● DIRECTIONS:
From the data below, please reproduce exactly everything from the line that contains "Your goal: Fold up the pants" down to the line that contains "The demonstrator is", with both ends included.

● SOURCE INFORMATION:
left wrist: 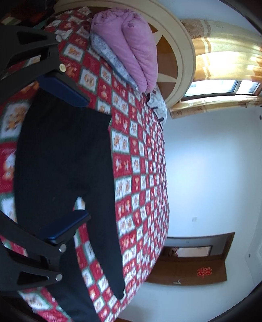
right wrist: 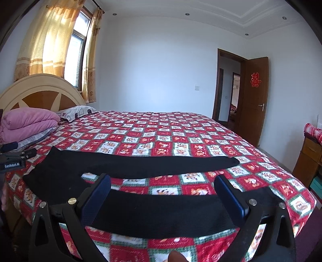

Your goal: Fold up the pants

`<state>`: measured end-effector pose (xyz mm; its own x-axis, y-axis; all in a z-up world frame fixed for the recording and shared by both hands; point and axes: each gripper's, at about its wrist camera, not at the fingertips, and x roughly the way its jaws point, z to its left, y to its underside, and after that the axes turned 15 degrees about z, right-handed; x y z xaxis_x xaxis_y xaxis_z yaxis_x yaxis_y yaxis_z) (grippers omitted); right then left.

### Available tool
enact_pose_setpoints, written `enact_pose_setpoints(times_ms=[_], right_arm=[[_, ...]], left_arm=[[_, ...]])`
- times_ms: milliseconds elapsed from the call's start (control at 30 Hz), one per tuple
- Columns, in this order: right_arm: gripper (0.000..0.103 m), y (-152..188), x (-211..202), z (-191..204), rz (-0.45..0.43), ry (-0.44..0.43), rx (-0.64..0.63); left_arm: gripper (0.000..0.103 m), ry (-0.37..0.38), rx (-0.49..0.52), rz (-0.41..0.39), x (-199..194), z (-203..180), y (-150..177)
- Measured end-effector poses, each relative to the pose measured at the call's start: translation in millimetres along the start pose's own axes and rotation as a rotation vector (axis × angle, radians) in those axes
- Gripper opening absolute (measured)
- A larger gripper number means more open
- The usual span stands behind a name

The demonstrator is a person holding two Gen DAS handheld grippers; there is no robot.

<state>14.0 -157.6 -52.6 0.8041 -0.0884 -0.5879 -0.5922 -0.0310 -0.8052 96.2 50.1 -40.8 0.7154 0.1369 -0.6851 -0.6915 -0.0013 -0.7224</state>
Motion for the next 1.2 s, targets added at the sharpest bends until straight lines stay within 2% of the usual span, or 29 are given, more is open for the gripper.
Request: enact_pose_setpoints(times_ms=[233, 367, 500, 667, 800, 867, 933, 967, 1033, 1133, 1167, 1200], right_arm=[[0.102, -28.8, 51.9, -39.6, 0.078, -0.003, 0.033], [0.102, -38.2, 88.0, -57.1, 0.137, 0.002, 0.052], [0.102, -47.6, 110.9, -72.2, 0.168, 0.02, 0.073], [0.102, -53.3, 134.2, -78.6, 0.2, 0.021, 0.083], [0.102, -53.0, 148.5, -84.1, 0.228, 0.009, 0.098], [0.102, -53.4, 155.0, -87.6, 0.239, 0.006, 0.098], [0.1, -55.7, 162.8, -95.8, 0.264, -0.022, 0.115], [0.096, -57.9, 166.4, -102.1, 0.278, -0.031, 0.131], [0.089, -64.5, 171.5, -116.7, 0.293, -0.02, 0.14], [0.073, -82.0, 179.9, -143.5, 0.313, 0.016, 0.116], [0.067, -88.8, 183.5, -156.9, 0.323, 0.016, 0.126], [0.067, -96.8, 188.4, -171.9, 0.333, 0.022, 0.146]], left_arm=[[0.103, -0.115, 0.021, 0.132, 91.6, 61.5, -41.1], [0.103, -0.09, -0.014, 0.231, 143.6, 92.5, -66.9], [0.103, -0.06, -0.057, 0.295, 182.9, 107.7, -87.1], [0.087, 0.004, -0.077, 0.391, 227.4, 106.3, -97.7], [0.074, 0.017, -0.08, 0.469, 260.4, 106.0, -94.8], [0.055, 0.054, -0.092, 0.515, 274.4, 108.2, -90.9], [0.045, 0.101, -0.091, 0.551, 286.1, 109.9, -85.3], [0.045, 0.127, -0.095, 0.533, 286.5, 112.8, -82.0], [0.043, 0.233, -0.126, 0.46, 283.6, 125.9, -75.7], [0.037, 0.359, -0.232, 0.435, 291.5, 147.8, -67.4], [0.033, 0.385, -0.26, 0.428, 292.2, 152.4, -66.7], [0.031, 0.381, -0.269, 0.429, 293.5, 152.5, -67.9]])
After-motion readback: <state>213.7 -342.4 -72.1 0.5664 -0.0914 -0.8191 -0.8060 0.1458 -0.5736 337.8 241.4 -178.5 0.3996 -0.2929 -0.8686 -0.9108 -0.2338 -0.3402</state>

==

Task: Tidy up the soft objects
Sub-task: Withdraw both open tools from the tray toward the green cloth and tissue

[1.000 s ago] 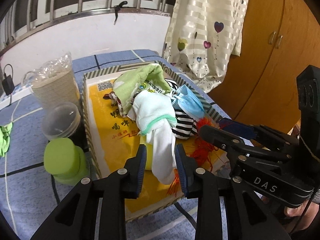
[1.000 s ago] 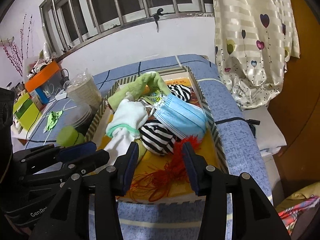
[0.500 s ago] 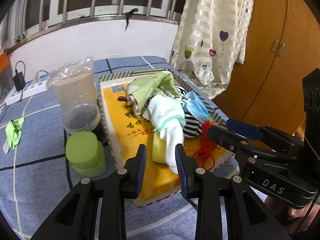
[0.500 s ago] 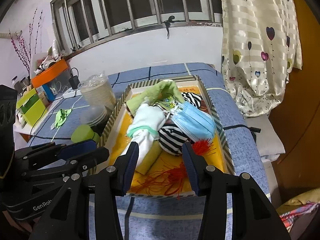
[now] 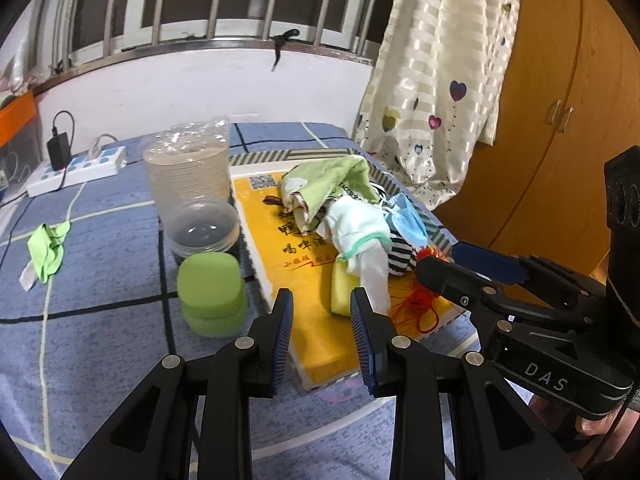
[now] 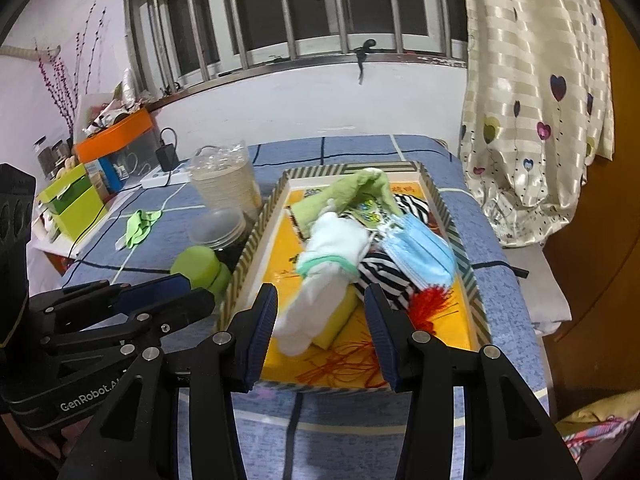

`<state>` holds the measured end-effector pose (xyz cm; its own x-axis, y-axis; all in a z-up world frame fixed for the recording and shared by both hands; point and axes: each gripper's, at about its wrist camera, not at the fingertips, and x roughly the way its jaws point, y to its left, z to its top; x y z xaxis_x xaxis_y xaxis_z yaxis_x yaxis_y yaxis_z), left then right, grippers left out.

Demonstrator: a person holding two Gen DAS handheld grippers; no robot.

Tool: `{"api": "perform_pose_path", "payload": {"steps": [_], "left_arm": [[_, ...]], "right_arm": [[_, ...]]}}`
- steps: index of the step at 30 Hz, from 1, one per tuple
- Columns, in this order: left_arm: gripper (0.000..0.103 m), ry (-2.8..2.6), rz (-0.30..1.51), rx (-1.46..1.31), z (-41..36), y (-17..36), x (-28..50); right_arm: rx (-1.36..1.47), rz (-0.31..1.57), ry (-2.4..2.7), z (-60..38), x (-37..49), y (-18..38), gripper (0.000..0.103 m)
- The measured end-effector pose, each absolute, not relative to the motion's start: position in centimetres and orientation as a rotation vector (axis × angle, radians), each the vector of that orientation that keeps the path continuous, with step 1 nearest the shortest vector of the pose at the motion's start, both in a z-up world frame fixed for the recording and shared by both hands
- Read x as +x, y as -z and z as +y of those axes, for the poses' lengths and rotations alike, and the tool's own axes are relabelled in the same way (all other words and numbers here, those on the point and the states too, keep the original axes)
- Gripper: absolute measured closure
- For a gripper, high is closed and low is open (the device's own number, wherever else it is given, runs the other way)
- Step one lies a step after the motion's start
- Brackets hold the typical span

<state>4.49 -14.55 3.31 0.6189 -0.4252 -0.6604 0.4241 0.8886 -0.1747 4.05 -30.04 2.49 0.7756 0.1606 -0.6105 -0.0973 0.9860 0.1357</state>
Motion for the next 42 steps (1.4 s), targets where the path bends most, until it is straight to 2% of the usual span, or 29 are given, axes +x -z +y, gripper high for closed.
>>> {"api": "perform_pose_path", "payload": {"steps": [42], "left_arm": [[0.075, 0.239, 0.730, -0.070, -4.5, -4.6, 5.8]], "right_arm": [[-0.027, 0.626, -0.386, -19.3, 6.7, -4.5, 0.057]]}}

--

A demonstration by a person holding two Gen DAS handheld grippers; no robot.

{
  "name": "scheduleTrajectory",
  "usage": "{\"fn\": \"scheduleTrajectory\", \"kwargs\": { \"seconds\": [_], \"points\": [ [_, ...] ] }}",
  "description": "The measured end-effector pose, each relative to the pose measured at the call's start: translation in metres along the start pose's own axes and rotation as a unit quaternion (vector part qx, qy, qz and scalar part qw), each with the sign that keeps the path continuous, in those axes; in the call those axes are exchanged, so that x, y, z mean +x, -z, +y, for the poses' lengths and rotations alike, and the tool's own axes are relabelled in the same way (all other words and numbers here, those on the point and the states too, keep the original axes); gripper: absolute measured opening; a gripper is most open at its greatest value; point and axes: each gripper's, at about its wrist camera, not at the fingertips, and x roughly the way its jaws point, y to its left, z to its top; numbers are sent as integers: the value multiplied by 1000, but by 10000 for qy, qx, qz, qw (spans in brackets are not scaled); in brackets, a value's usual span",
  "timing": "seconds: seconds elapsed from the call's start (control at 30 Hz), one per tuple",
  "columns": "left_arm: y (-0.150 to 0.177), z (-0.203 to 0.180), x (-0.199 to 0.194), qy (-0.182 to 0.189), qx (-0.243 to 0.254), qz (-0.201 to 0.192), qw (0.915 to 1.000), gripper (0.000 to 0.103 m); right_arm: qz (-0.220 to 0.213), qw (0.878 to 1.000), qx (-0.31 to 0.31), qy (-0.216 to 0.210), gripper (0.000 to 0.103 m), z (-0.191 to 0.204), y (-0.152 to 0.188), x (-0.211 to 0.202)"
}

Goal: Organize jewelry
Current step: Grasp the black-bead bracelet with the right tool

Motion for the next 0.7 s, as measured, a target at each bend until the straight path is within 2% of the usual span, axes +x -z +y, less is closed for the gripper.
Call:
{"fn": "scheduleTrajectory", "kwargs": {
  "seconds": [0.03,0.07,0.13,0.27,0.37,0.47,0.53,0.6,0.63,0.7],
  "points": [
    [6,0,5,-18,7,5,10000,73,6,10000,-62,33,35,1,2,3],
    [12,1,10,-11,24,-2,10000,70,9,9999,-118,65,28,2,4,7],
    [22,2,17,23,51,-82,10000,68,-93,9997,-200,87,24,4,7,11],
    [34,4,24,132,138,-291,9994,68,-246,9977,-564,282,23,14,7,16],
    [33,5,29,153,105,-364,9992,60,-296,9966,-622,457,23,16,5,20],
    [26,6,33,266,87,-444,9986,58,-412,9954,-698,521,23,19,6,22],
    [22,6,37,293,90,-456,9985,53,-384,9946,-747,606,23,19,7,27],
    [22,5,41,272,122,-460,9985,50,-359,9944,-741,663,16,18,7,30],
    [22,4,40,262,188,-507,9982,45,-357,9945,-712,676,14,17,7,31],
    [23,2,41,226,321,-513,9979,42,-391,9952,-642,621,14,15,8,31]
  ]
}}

● TASK ANSWER:
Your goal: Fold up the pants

`<state>`: measured end-effector pose (xyz mm; its own x-axis, y-axis; all in a z-up world frame fixed for the recording and shared by both hands; point and axes: each gripper's, at about its wrist camera, not at the fingertips, and x roughly the way its jaws point, z to its left, y to its underside, and after that the axes turned 15 degrees about z, right-handed; x y z xaxis_x xaxis_y xaxis_z yaxis_x yaxis_y yaxis_z) (grippers omitted); right then left.

### Available tool
enact_pose_setpoints, written `enact_pose_setpoints(times_ms=[_], right_arm=[[_, ...]], left_arm=[[_, ...]])`
- times_ms: milliseconds elapsed from the call's start (control at 30 Hz), one per tuple
- Columns, in this order: right_arm: gripper (0.000..0.103 m), y (-152..188), x (-211..202), z (-191..204), rz (-0.45..0.43), ry (-0.44..0.43), rx (-0.64..0.63); left_arm: gripper (0.000..0.103 m), ry (-0.37..0.38), rx (-0.49..0.52), rz (-0.41..0.39), x (-199..194), z (-203..180), y (-150..177)
- Measured end-effector poses, each relative to the pose measured at the call's start: translation in millimetres along the start pose's own axes and rotation as a rotation vector (axis × angle, radians) in those axes
- Gripper opening absolute (measured)
- A larger gripper number means more open
- The usual span stands behind a name

The demonstrator is a person holding two Gen DAS handheld grippers; there is no robot.

With that, the answer is finished.